November 28, 2005 9:12 AM  
Blogger JoeTKelley said...

Kevin,

I am not sure why you used the word ‘again’. Do you think that I didn’t read it the first time?

“The” medium of exchange is as you put it: “any number of valuable commodities as media of exchange”; therefore “The” medium of exchange doesn’t “have” to be “Just” a unit of measurement for calibrating the values of things exchanged.

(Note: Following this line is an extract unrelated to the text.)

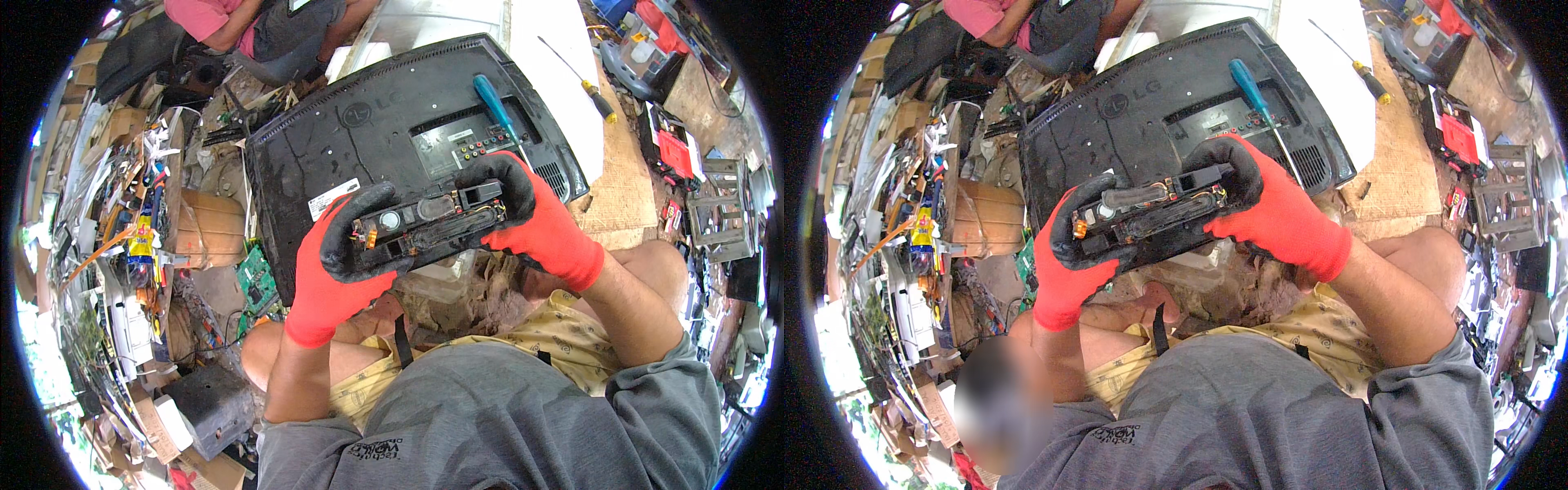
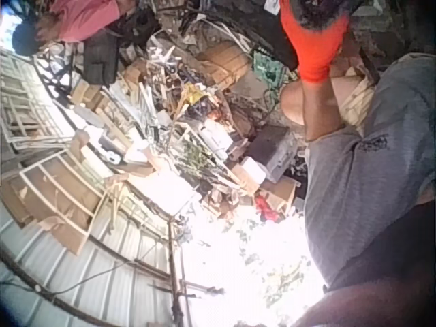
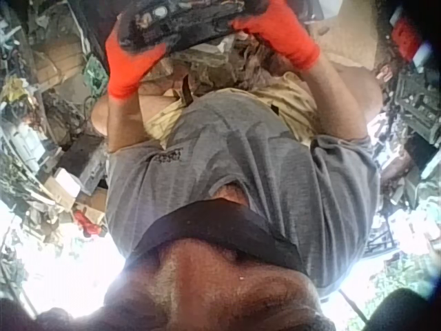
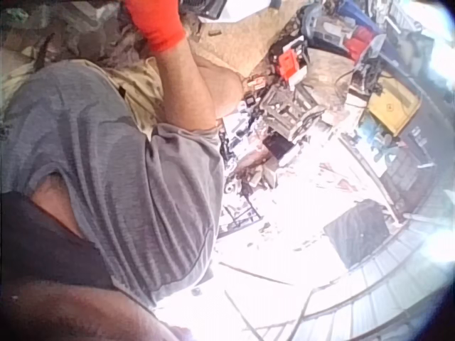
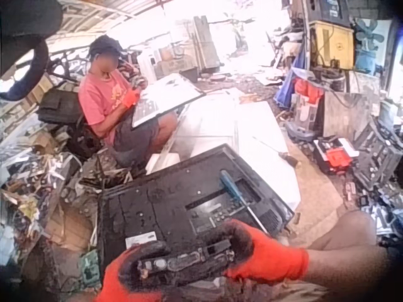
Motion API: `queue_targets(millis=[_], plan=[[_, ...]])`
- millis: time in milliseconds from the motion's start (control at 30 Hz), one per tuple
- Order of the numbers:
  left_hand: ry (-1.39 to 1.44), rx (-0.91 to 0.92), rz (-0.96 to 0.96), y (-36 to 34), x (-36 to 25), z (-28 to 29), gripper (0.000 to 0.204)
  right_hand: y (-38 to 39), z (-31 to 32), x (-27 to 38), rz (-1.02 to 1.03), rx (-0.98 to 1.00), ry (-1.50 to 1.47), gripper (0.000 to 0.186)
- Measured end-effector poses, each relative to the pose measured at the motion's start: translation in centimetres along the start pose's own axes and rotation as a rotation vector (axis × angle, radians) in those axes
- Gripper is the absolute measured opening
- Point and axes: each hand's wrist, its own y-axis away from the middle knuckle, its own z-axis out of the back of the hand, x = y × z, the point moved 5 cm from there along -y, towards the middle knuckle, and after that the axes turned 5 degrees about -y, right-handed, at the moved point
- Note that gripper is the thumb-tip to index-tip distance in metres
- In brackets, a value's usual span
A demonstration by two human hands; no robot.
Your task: The person removes a small black electronic component from the back of a television, manipulates its wires, and then uses a screwdriver to remove screws from the television casing.
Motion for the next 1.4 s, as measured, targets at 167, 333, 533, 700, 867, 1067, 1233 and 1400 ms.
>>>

The medium of exchange can be both exchange value and use value. I am not confused about this unique quality of energy money. It makes sense to me. It occurs now. People just don’t recognize the fact. Electricity has both exchange value and use value. Electricity is current. Currency is the exchange value part of money separate from the storage value of money (hydrogen can store value better). Labor makes value and electricity does work (labor). 5.7kW worth of solar power is equal to about 48 laborers peddling bicycle generators. 48 laborers who each own 5.7kW Solar Panel systems can generate their own current (more than they need) for use and currency (sellable money that has both exchange value and use value). Once current becomes currency the less valuable moneys will become superfluous. Current is ideal money. If you can’t or won’t see this, then, this is fine by me. However your critique is understood by me. It is contradictory as if money must be as you demand and at the same time you demand that money can be anything.

As people do adopt current as currency on a wider scale, then, the exchange value of current will push out those other inflationary forms of currency. Popularity is the value of fiat currency; a popular falsehood.